The upbeat rocker “Faceplant” follows, as LØLØ describes a new obsession with, “I didn’t just fall, I / Faceplanted onto the floor.” It’s a joyful song about fresh love, one of the few joyful moments on the record from here on out. Musically, Falling for Robots and Wishing I Was One stays generally upbeat, with catchy melodies and tender moments. Lyrically, though, there’s a hell of a lot of recrimination the rest of the way.

“2 of Us” is another big rocker with crunchy guitars, distorted synths, and huge vocals. LØLØ tells the story about her ex-boyfriend drunkenly calling her seven times in one night and going on to flagellate herself for still picking up the phone every time. “U Turn Me On (But You Give Me Depression)” mines the same territory. It opens with LØLØ declaring, “I wish I fell for an axe murderer / Instead of you / He’d kill me too / But at least he’d make it quick.” The track continues with melodic guitars, big synth hooks, and lyrics about enough pent-up aggression to put a hole through the wall.

That continues with “Poser”, “I Would Fix You if I Could”, and “U & the Tin Man”. Falling for Robots isn’t explicitly a concept album, so it’s hard to tell if all of these songs are about a single bad relationship or if LØLØ had several similar experiences. The fact that roughly half of the tracks are slight variations on the same idea reinforces that she had some issues to work through via songwriting.

“Poser” is a power ballad with the lyrical premise, “You never loved me, you fucking poser.” Slightly distorted guitars, laid-back drums, and carefully placed backing vocals make the song a surprisingly effective example of the genre. “I Would Fix You if I Could” is an acoustic ballad focusing on lingering sadness, as LØLØ laments, “I tried to make a bad boy good.” “U & the Tin Man” closes out the record with a song filled with unfavorable comparisons between the ex and the character from The Wizard of Oz. This track also ends up being the concept for the album’s cover art, a pastiche with LØLØ as Dorothy holding a human heart above a collapsed robot on a yellow brick road.

LØLØ’s gift for melody and interest in stylistic variety keeps Falling for Robots and Wishing I Was One from completely wallowing in its subject matter. There are also some lyrical curves elsewhere that are, if not removed from the main topic, then sufficiently adjacent to feel different. “Gloria” is a folk song with a great melody and vocal performance. It’s couched as an apology to the second woman her ex-boyfriend was dating simultaneously. She keeps the music low-key throughout, only gradually filling out the arrangement as the song nears its end.

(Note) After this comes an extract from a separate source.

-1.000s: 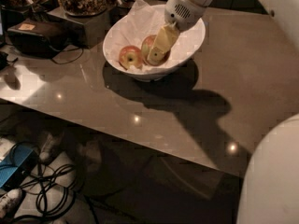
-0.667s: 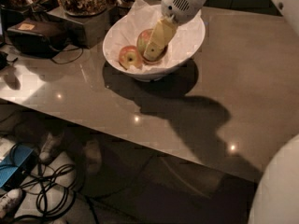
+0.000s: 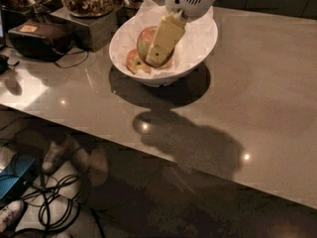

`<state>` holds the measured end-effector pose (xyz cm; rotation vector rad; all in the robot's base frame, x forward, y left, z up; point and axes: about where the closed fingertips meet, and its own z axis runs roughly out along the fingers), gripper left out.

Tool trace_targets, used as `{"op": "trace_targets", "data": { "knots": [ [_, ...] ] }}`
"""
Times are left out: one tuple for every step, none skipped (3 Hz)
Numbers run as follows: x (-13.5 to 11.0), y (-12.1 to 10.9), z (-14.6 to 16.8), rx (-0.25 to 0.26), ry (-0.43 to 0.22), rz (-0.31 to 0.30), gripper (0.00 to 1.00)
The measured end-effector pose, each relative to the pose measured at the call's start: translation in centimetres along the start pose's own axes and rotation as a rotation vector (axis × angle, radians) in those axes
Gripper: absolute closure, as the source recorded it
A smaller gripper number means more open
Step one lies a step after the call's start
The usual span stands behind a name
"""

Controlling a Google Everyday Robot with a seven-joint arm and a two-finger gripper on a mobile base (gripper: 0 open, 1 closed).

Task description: Pick apple from white bowl

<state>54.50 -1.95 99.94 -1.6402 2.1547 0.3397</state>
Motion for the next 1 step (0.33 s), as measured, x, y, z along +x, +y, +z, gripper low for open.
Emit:
{"op": "trace_targets", "data": {
  "knots": [
    [-0.33, 2.59, -0.79, 0.002, -0.002, -0.058, 1.0]
  ]
}}
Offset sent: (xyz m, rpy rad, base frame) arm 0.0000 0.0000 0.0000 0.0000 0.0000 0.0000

“Hot Girls in Hell” starts in a quiet, confessional place but quickly becomes a big rocker when it hits the first pre-chorus. The soaring declaration, “I hope there’s no hot girls in hell,” serves as the chorus, which is a unique variation on the I Hate You Now and Hope You Die song. On the other hand, “Thoughts From the Shower” is exactly what it says with just LØLØ, an acoustic guitar, some subtle shower dripping sounds, and the temporary joy of escaping life in a nice, hot shower.

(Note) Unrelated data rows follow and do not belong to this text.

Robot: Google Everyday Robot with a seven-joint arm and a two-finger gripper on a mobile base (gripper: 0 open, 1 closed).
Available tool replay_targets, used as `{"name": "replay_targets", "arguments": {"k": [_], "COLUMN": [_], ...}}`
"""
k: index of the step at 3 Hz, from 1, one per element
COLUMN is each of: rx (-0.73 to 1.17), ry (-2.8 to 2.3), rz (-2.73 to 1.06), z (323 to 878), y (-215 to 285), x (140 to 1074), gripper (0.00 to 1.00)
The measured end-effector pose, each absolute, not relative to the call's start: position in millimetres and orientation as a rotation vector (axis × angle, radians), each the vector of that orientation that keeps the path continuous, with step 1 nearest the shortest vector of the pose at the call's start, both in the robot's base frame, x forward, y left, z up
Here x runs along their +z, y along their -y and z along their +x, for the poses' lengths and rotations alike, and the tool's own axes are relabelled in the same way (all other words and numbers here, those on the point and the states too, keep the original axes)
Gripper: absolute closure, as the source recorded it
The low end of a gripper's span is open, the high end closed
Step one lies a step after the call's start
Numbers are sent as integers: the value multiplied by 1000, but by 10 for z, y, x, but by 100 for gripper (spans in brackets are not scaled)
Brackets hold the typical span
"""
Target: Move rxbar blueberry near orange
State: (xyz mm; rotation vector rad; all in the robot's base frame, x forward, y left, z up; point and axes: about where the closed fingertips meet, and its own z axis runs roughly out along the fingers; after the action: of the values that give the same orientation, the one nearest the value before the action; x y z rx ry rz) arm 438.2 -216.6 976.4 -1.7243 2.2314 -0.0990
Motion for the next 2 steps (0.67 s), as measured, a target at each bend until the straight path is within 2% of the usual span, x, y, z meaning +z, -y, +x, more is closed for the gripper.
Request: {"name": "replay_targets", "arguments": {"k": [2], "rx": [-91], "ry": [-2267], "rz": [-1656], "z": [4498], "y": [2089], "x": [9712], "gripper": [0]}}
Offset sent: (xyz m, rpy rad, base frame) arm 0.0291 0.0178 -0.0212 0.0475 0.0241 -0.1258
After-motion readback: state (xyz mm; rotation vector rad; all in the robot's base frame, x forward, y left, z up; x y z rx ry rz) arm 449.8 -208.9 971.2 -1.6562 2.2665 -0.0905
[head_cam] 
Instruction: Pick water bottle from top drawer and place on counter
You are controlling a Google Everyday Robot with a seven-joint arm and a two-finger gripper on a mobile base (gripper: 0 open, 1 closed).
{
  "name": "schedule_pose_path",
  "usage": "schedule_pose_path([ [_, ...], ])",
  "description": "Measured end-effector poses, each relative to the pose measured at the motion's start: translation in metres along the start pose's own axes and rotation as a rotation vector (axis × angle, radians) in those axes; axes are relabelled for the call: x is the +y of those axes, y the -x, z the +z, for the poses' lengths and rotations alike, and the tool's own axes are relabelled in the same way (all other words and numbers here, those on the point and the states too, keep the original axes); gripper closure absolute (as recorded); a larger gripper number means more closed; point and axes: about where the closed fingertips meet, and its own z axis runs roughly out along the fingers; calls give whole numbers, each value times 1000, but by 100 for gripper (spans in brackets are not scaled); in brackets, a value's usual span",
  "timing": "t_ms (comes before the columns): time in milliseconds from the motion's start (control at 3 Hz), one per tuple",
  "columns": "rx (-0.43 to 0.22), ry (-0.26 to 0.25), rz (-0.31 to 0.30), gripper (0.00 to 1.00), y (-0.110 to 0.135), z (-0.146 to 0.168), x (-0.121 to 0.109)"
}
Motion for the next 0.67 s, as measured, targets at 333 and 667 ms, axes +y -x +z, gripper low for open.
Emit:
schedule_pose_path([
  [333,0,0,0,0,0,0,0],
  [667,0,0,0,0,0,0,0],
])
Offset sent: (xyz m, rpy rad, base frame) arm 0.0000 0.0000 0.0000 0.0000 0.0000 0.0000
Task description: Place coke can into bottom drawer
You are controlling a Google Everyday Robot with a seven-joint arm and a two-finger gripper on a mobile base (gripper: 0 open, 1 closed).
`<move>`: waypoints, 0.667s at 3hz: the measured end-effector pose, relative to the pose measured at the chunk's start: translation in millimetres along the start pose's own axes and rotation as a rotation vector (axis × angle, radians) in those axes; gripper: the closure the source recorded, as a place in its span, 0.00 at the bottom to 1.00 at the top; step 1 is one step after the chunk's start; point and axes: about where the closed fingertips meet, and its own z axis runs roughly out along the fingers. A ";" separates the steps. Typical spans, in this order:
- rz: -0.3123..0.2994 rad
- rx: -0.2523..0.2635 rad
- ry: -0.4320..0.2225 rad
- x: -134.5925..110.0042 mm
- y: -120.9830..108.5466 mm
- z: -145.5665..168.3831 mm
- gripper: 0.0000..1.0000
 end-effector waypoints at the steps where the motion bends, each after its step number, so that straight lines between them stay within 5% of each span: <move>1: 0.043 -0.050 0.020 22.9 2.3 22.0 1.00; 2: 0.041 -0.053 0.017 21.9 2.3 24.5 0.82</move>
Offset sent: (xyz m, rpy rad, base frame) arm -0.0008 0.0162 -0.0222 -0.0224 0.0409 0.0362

The similarly acoustic “Snow in Berlin“, is a much more tender take on the relationship. Instead of faceplanting into love like earlier, this track includes the line, “My heart did a kickflip when you leaned in,” which is a great 21st-century variation on that experience. The refrain, “Ooooo, I was rooting for you,” is essentially the inverse of the prevailing sentiment of the record. LØLØ sings about the good times, acknowledges the problems, and admits that she’s rooting for him, even at the song’s end.

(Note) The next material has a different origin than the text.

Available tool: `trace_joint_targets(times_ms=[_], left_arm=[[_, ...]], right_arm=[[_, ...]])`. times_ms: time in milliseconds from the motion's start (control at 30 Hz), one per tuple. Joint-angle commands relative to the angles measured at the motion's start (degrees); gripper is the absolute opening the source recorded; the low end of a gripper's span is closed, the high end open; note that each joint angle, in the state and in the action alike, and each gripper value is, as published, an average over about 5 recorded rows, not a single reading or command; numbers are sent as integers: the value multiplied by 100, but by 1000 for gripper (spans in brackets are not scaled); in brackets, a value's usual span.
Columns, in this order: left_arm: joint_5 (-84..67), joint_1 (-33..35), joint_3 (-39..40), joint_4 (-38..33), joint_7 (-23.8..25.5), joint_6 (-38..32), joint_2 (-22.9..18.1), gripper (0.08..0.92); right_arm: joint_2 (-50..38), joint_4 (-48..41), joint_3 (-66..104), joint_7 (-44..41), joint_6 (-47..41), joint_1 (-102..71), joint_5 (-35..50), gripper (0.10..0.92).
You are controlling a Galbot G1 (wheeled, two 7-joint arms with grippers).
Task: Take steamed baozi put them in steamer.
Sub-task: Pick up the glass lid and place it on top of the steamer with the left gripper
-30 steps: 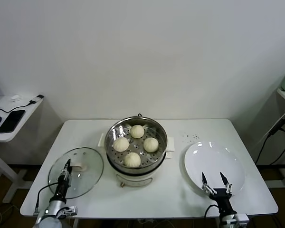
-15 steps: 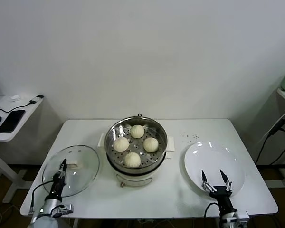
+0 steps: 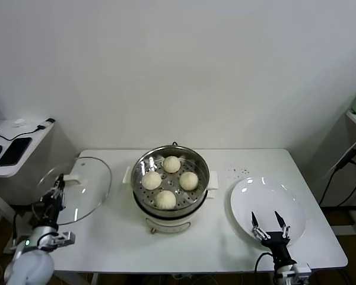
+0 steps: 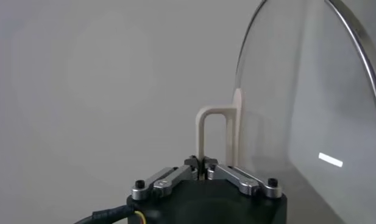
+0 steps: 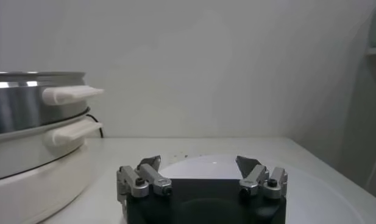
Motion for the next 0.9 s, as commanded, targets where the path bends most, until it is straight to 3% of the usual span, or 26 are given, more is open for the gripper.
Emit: trace_joint_targets(times_ms=[33, 167, 400, 667, 900], left_arm=[[113, -655, 1190, -2076, 1696, 1932, 181, 133], [923, -1213, 2443, -2303, 2137, 2676, -160, 133], [2427, -1718, 3938, -2077, 2703, 3169, -1032, 133], [3120, -1907, 4527, -1309, 2663, 3386, -2040, 133], [3249, -2018, 4641, -698, 2354, 3282, -2482, 133]], right_arm=[[-30, 44, -8, 14, 1, -8, -48, 823], [-53, 43, -33, -4, 88, 7, -71, 823], [-45, -69, -57, -25, 307, 45, -64, 823], [-35, -269, -88, -2, 525, 12, 18, 823], [-42, -301, -89, 60, 616, -20, 89, 823]])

“Wish I was a Robot”, the de facto title track, turns the focus on LØLØ herself. She fantasizes about escaping her emotions and needing a mechanic to fix any problem. Appropriately, the song turns up the synths and digital fuzz to go full synth-rock. The song is a good illustration of the album’s genre agnosticism. It’s not tied to one type of music, and LØLØ is willing to go as soft or hard as the song requires. Despite the lyrical beats getting a little worn out, her anything-goes approach keeps Falling for Robots and Wishing I Was One engaging throughout.